• _TASK TO COMPLETE_
Write out every line below with no difference at all.

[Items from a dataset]
== Segment start ==

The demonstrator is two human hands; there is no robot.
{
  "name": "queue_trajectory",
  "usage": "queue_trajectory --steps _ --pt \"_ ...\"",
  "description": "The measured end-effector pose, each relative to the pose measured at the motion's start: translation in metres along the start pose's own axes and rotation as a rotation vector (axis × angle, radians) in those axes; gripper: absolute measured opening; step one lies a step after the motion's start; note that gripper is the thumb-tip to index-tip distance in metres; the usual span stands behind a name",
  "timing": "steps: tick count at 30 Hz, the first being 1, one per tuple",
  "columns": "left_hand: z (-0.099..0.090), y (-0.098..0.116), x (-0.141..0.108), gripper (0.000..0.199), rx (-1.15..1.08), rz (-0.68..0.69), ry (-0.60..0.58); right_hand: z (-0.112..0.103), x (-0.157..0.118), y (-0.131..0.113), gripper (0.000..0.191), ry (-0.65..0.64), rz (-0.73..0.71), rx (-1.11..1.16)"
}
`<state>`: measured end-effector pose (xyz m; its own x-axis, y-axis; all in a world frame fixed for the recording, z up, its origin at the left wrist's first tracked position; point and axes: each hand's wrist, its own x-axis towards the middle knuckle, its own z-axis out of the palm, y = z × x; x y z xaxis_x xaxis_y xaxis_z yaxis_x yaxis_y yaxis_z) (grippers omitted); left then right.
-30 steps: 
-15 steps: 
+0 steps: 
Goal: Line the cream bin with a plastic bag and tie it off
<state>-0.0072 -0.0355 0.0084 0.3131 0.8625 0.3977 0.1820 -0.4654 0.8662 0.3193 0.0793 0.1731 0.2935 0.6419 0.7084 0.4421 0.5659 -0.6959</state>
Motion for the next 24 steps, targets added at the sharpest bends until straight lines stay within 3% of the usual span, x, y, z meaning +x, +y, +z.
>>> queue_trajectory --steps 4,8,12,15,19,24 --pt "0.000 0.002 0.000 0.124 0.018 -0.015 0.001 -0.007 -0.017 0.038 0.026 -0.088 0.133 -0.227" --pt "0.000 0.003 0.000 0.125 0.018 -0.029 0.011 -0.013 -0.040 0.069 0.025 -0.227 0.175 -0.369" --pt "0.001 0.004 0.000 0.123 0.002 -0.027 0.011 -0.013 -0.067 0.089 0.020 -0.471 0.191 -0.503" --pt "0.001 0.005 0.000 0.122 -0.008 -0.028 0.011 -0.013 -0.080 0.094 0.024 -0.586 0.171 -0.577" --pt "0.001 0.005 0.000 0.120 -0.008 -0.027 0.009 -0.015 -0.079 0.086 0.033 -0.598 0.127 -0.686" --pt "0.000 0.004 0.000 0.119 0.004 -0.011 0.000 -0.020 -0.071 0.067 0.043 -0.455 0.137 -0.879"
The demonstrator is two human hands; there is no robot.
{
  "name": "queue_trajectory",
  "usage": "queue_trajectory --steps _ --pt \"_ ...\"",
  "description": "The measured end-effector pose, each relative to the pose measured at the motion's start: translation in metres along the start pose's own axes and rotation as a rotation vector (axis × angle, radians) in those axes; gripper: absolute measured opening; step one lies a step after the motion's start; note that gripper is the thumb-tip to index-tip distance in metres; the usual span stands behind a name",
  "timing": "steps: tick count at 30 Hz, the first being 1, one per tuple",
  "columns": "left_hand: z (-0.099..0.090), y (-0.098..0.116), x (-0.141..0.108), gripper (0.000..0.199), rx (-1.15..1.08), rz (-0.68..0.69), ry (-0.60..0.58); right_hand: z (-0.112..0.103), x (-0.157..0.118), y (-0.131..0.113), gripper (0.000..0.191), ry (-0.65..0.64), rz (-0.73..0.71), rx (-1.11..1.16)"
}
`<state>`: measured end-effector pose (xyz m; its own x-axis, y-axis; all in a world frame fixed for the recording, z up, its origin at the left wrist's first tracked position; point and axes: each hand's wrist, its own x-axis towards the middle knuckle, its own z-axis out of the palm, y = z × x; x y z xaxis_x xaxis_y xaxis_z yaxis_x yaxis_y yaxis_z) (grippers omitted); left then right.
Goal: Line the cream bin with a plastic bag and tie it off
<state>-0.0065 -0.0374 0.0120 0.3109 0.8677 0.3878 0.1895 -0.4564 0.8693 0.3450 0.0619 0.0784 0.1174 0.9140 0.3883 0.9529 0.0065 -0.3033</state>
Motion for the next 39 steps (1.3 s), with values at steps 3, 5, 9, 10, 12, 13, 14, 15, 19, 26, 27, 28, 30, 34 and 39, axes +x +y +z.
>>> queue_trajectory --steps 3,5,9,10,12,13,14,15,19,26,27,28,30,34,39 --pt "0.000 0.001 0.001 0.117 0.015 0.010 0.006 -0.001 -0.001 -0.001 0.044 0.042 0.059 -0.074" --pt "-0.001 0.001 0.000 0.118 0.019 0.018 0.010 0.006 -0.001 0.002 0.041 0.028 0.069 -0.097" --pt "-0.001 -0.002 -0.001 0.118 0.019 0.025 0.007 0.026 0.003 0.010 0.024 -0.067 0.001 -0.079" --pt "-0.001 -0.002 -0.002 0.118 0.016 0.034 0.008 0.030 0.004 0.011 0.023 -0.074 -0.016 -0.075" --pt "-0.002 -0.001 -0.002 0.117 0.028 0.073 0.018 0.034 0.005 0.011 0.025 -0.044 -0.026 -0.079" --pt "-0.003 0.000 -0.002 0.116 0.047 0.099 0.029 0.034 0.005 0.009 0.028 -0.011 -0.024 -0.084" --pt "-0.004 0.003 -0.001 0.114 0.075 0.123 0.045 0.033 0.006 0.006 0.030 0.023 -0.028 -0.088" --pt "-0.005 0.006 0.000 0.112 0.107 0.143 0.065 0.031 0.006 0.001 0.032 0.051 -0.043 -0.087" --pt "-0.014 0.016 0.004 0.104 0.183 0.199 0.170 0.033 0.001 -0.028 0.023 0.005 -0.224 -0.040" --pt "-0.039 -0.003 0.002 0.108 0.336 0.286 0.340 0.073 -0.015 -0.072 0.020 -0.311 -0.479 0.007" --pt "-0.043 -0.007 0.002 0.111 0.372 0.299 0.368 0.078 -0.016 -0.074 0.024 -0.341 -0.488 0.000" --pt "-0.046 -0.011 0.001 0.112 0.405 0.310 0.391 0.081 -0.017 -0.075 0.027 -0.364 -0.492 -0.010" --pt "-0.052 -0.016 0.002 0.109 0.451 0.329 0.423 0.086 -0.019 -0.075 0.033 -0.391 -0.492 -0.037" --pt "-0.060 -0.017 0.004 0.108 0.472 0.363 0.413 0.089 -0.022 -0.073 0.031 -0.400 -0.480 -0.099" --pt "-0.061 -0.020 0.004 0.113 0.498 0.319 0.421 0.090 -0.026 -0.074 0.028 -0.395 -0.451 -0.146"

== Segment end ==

• _TASK RESPONSE_
The demonstrator is two human hands; there is no robot.
{
  "name": "queue_trajectory",
  "usage": "queue_trajectory --steps _ --pt \"_ ...\"",
  "description": "The measured end-effector pose, each relative to the pose measured at the motion's start: translation in metres along the start pose's own axes and rotation as a rotation vector (axis × angle, radians) in those axes; gripper: absolute measured opening; step one lies a step after the motion's start; note that gripper is the thumb-tip to index-tip distance in metres; the usual span stands behind a name",
  "timing": "steps: tick count at 30 Hz, the first being 1, one per tuple",
  "columns": "left_hand: z (-0.099..0.090), y (-0.098..0.116), x (-0.141..0.108), gripper (0.000..0.199), rx (-1.15..1.08), rz (-0.68..0.69), ry (-0.60..0.58); right_hand: z (-0.112..0.103), x (-0.157..0.118), y (-0.131..0.113), gripper (0.000..0.191), ry (-0.65..0.64), rz (-0.73..0.71), rx (-1.11..1.16)"
}
`<state>`: measured end-effector pose (xyz m; its own x-axis, y-axis; all in a world frame fixed for the recording, z up, its origin at the left wrist's first tracked position; point and axes: each hand's wrist, its own x-axis towards the middle knuckle, its own z-axis out of the palm, y = z × x; x y z xaxis_x xaxis_y xaxis_z yaxis_x yaxis_y yaxis_z) (grippers omitted); left then right.
-30 steps: 
-15 steps: 
+0 steps: 
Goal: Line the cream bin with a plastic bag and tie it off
<state>-0.0072 -0.0355 0.0084 0.3131 0.8625 0.3977 0.1820 -0.4654 0.8662 0.3193 0.0793 0.1731 0.2935 0.6419 0.7084 0.4421 0.5659 -0.6959</state>
Motion for the next 24 steps, targets added at the sharpest bends until straight lines stay within 3% of the usual span, x, y, z meaning +x, +y, +z.
>>> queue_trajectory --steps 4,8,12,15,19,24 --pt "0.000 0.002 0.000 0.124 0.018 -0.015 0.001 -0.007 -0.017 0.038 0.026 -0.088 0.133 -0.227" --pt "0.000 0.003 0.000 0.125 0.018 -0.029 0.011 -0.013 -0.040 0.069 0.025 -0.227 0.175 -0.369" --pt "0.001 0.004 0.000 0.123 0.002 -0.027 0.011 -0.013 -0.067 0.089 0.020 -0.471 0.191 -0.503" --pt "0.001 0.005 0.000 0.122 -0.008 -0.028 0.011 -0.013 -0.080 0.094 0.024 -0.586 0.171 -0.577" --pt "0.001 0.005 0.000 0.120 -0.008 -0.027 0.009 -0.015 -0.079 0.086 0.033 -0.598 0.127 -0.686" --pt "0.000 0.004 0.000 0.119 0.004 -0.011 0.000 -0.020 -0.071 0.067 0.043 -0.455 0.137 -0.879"
The demonstrator is two human hands; there is no robot.
{
  "name": "queue_trajectory",
  "usage": "queue_trajectory --steps _ --pt \"_ ...\"",
  "description": "The measured end-effector pose, each relative to the pose measured at the motion's start: translation in metres along the start pose's own axes and rotation as a rotation vector (axis × angle, radians) in those axes; gripper: absolute measured opening; step one lies a step after the motion's start; note that gripper is the thumb-tip to index-tip distance in metres; the usual span stands behind a name",
  "timing": "steps: tick count at 30 Hz, the first being 1, one per tuple",
  "columns": "left_hand: z (-0.099..0.090), y (-0.098..0.116), x (-0.141..0.108), gripper (0.000..0.199), rx (-1.15..1.08), rz (-0.68..0.69), ry (-0.60..0.58); right_hand: z (-0.112..0.103), x (-0.157..0.118), y (-0.131..0.113), gripper (0.000..0.191), ry (-0.65..0.64), rz (-0.73..0.71), rx (-1.11..1.16)"
}
`<state>`: measured end-effector pose (xyz m; its own x-axis, y-axis; all in a world frame fixed for the recording, z up, its origin at the left wrist's first tracked position; point and axes: each hand's wrist, its own x-axis towards the middle knuckle, its own z-axis out of the palm, y = z × x; x y z xaxis_x xaxis_y xaxis_z yaxis_x yaxis_y yaxis_z) (grippers omitted); left then right.
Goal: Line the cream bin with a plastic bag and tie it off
<state>-0.0065 -0.0374 0.0120 0.3109 0.8677 0.3878 0.1895 -0.4564 0.8693 0.3450 0.0619 0.0784 0.1174 0.9140 0.3883 0.9529 0.0065 -0.3033</state>
Motion for the next 39 steps (1.3 s), with values at steps 3, 5, 9, 10, 12, 13, 14, 15, 19, 26, 27, 28, 30, 34 and 39, axes +x +y +z.
>>> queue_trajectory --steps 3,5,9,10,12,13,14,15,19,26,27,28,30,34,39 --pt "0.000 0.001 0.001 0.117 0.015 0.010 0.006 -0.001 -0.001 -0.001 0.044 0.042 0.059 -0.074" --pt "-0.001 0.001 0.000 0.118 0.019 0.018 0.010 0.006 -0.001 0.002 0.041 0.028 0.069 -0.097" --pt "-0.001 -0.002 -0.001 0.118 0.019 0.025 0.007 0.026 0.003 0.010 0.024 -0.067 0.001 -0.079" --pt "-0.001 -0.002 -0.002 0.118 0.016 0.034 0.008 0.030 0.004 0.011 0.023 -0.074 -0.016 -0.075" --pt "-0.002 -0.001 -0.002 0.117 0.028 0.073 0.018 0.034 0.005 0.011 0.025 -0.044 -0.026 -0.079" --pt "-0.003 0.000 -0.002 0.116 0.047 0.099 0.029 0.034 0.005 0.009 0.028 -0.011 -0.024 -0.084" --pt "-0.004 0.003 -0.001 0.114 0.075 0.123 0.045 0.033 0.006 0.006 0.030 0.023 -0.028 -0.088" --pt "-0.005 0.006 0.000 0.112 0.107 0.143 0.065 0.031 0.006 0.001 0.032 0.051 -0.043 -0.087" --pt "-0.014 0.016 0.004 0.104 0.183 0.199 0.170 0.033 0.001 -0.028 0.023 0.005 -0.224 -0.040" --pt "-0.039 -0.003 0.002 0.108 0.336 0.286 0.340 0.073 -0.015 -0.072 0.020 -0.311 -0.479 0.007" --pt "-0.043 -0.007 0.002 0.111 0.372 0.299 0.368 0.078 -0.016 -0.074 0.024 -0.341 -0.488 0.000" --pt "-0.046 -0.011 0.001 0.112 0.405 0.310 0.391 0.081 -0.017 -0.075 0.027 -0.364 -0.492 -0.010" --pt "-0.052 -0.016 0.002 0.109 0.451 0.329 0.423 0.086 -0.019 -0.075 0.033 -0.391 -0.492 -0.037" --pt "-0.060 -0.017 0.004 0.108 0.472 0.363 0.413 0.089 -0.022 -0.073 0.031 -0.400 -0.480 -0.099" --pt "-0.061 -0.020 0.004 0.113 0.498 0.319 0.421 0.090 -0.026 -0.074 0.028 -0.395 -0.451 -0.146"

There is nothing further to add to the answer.